At least two high-ranking Trump-era Department of Homeland Security officials have reported Havana Syndrome-style symptoms while working on White House grounds, an excerpt from an upcoming CBS News 60 Minutes investigation has reported.
The officials, who remain unnamed, claim to have been overcome by symptoms including memory loss, confusion and vertigo while working on West Executive Avenue, near the West Wing of the White House, within the perimeter of the White House, and in their DC-area homes.
Hawkish former Trump National Security Advisor John Bolton, whom Trump described as “one of the dumbest people in Washington” after firing him in 2019 on numerous policy disagreements, corroborated the officials’ stories and intimated that the syndrome may have been some kind of attack.
“If we were at war and an adversary could disable the president and his top advisors, or commanders in the field, it could render us extraordinarily vulnerable,” Bolton said. “We don’t know that that’s the threat we’re facing. But I would much rather focus on finding out the answer now, rather than finding out later when it may be too late,” he added.
29 January 2020, 18:31 GMT
Asked why US intelligence agencies have been unable to figure out the root causes of Havana Syndrome, CIA Chief William Burns told 60 Minutes that it was “a very complicated issue dealing with a whole range of incidents that have different kinds of explanations for them as well”.
American diplomats and military personnel abroad and officials at home in the US have reported on cases of Havana Syndrome since 2016 – when it was first reported among US diplomatic personnel in Havana, Cuba. Additional incidents of the mysterious malady were then reported in 2018 at the US consulate in Guangzhou, and later by US diplomats in Russia, Tajikistan, Austria, France, Switzerland, Colombia and several African nations. However, multiple investigations by the State Department, the FBI and other intelligence agencies remain inconclusive as to its causes.
Nearly 1,000 US government workers have now reported experiencing Havana Syndrome symptoms, with at least one State Department officer from the Guanzhou consulate suing his employer for damages.
US officials have been at a loss regarding whom to blame for the string incidents, which have at various points been ascribed to Russian ‘sonic attacks’ or Chinese or Cuban malevolence. All three countries have dismissed the American allegations as an unsubstantiated conspiracy theory.
In January, the CIA concluded that Havana Syndrome did not appear to be the result of any directed-energy attacks by a foreign power, instead citing environmental factors and medical issues of personnel involved. That said, the agency also indicated that it could not definitely “rule out the possibility of foreign-actor involvement in some discrete cases.”

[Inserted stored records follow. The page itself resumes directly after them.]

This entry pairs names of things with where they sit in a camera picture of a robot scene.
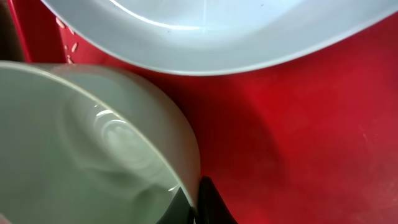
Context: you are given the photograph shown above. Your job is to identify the light blue plate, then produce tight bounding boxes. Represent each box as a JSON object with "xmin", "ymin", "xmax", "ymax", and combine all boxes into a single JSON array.
[{"xmin": 44, "ymin": 0, "xmax": 397, "ymax": 76}]

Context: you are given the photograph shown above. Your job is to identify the red plastic tray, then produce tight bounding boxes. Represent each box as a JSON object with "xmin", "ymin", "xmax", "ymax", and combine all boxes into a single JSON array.
[{"xmin": 7, "ymin": 1, "xmax": 397, "ymax": 223}]

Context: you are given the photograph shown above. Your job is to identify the mint green bowl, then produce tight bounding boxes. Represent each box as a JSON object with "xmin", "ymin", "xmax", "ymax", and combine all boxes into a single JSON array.
[{"xmin": 1, "ymin": 61, "xmax": 200, "ymax": 224}]

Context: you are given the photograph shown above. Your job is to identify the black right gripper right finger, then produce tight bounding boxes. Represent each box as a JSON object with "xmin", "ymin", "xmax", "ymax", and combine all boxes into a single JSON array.
[{"xmin": 198, "ymin": 177, "xmax": 238, "ymax": 224}]

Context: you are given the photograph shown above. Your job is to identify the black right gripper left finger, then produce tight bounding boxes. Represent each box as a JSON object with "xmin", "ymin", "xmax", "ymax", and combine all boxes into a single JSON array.
[{"xmin": 157, "ymin": 189, "xmax": 195, "ymax": 224}]

In early February, a separate US intelligence health panel reported that Havana Syndrome may have been caused by external stimuli, such as pulsed electromagnetic energy, but conceded that “information gaps exist” in this explanation. That probe did not identify any known device capable of pulsing electromagnetic energy at targets, but said technology to build such a device exists. The panel also found that some of the symptoms reported could have been caused by “hypervigilance and normal human reactions to stress and ambiguity, particularly among a workforce attuned to its surroundings and trained to think about security.”
Federal agents began a probe on possible Havana Syndrome-style attacks near the White House last April, including one said to have taken place in November 2020 and a separate incident in October 2019 in a Virginia suburb. A National Security Council official was said to have fallen ill in the first incident, and a White House staffer and her dog suffered injuries in the second. The same White House staffer also reported suffering similar symptoms during a trip to London alongside Bolton in August 2019. Pentagon officials briefed Congress on the matter.